How do you maintain a spirit of community when faced with an extended period of isolation? Bringing people together through singing has been the essence of Gareth Malone’s work for over a decade. Whether it be through his days as a youth and community choir leader at LSO, inciting children’s investment in school through his seminal television programme The Choir, or bringing creative therapy to young offenders in Ayelsbury, singing is the golden thread that runs throughout. During a period in which most of us are in relative isolation of some form or another, the therapeutic communal power of singing is needed more than ever. The ‘Great British Home Chorus’, bringing together amateur and professional singers online, is a powerful manifestation of this need, as expressed by the thousands of applications that flooded in within hours of its conception.
Whole School Singing
These values of community, expression and creation are embodied in Malone’s recent project, the book Bright Star. Written with co-author and educator Catherine de Sybel, Bright Star is a compendium of original and accessible songs designed to reinvigorate whole school singing. Suitable for small groups, school choirs or larger masses, the collection of ‘secular hymns’ leads users on a journey through Primary and Secondary school, covering a wide range of topics including friendship, the environment, bereavement and growing up. Malone himself describes the book as being ‘packed full of really annoying ear worms, melodies that are rewarding but easy to sing, and that you won’t be able to get out your head!’
Speaking earlier this year at the Music&Drama Expo in London, Malone explained both the inspiration and concept behind Bright Star. ‘I was lucky enough in school to have one of those teachers who managed to inspire a real fascination in the subject matter from children,’ explains Malone. ‘I could have gone to a pushy academic school, but I got what I needed, which was a deep love for music. You need to have people in music education who care about its existence. I went to a school where someone was ready to fight for it, and understood its value. Music is absolutely essential to the life of a school. It is now possible to point to the reluctant Head Teacher and say, “look this argument about music and education has been won; it works”.’

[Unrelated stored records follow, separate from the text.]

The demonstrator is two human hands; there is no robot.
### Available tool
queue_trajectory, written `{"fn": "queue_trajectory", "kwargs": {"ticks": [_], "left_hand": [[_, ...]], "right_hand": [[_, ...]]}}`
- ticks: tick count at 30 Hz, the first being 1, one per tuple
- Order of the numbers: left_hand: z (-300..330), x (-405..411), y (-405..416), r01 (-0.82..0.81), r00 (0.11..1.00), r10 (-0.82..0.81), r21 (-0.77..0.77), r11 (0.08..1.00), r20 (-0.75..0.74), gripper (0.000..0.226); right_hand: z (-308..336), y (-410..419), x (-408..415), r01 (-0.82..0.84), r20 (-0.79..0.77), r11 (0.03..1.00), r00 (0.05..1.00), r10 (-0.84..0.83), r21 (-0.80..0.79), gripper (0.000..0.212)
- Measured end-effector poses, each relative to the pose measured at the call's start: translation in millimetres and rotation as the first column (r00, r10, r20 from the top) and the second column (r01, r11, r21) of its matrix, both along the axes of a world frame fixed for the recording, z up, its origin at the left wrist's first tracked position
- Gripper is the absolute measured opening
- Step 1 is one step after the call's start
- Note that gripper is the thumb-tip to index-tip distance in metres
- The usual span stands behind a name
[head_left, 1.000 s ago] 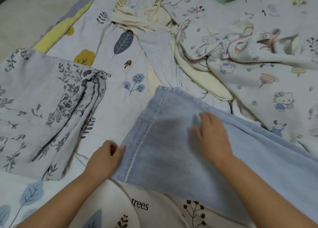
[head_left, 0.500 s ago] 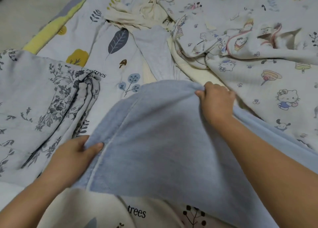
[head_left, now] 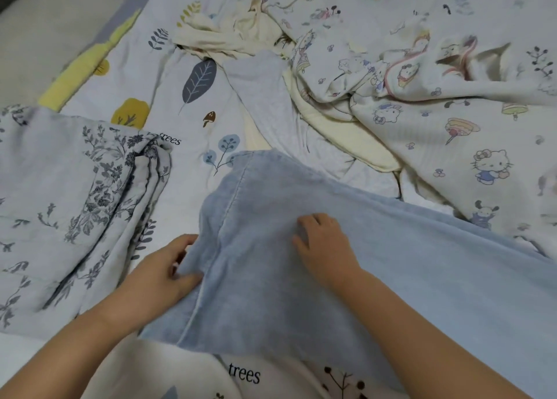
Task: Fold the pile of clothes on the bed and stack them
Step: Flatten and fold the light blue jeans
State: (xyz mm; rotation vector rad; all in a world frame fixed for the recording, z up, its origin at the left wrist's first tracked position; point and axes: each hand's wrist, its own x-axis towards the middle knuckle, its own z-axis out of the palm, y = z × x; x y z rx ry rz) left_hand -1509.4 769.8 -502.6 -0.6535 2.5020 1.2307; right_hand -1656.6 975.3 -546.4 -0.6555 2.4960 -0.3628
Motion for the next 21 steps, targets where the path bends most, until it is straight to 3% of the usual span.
{"fn": "queue_trajectory", "kwargs": {"ticks": [2, 4, 6, 8, 12, 14, 16, 21], "left_hand": [[16, 1, 15, 0.104, 0.994, -0.104, -0.015, 0.994, -0.013, 0.053], [28, 1, 34, 0.178, 0.981, -0.183, -0.081, 0.981, -0.057, 0.057], [36, -4, 59, 0.231, 0.964, -0.247, -0.145, 0.962, -0.104, 0.047], [42, -11, 86, 0.261, 0.953, -0.287, -0.212, 0.942, -0.101, 0.049], [50, -27, 134, 0.368, 0.923, -0.385, -0.297, 0.881, 0.0, 0.067], [57, -31, 153, 0.388, 0.911, -0.411, -0.284, 0.877, -0.024, 0.071], [65, -33, 170, 0.38, 0.911, -0.406, -0.238, 0.894, -0.07, 0.072], [79, -36, 217, 0.42, 0.894, -0.432, -0.113, 0.901, -0.121, 0.076]], "right_hand": [[18, -2, 3, 0.172, 0.213, 0.974, 0.967, -0.138, -0.151, 0.043], [37, -7, 4, 0.369, 0.436, 0.89, 0.87, -0.229, -0.269, 0.047], [56, -13, 4, 0.53, 0.614, 0.776, 0.751, -0.242, -0.342, 0.053], [72, -15, 2, 0.599, 0.682, 0.7, 0.698, -0.219, -0.389, 0.066], [86, -2, -8, 0.378, 0.477, 0.827, 0.865, -0.156, -0.415, 0.088], [89, 15, -10, 0.251, 0.314, 0.876, 0.941, -0.121, -0.413, 0.075], [94, 37, -12, 0.275, 0.247, 0.849, 0.953, -0.178, -0.45, 0.058], [107, 113, -23, 0.525, 0.363, 0.682, 0.849, -0.383, -0.509, 0.04]]}}
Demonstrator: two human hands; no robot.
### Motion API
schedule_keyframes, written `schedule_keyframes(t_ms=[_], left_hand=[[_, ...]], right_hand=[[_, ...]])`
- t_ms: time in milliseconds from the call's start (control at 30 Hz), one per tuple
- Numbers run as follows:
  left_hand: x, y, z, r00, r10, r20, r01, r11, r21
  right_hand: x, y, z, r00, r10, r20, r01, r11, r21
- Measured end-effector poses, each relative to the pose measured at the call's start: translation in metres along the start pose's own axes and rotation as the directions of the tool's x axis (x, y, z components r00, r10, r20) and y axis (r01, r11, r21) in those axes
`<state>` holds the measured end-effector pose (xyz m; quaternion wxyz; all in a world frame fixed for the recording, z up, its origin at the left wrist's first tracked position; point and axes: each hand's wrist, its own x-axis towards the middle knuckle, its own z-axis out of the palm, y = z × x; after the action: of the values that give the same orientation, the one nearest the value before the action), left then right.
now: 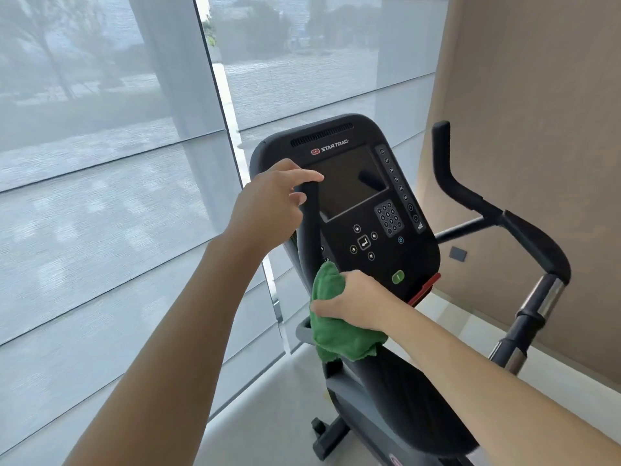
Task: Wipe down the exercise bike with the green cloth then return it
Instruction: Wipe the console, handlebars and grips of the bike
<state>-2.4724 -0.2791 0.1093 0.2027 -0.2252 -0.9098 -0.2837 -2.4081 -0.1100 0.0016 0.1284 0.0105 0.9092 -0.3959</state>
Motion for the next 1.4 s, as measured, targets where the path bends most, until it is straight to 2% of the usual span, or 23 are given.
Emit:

One of the key features of Bright Star is its design to be used as a consistent resource, with songs on period specific topics such as Remembrance Day that allow it to be picked up and utilised throughout the year. ‘You can’t just get together to sing once a year,’ says Malone. ‘Music in a school, singing in a school has to be something that you just do. It doesn’t have to be for long. It doesn’t even have to be to the very highest standard. But it needs to be habitual. Look, it can be hard to justify getting the whole school together, but what singing does is it engages. If you have a bit of engagement somewhere in your day, where everyone is on the same page and has some fun, then it just helps to oil the wheels of the school. Music and the act of singing together is one of the few occasions within the life of a school where teacher and class can enjoy something collaboratively, together.’
In spite of everything, ‘lockdown’ has also brought out the very best in the people of Britain, and music has found itself at the heart of attempts to maintain a sense of community and cohesion. Bright Star is a manifestation of this ethos, and once schools reopen will ensure that today’s spirit of cooperation and unity lives on through the collective act of singing.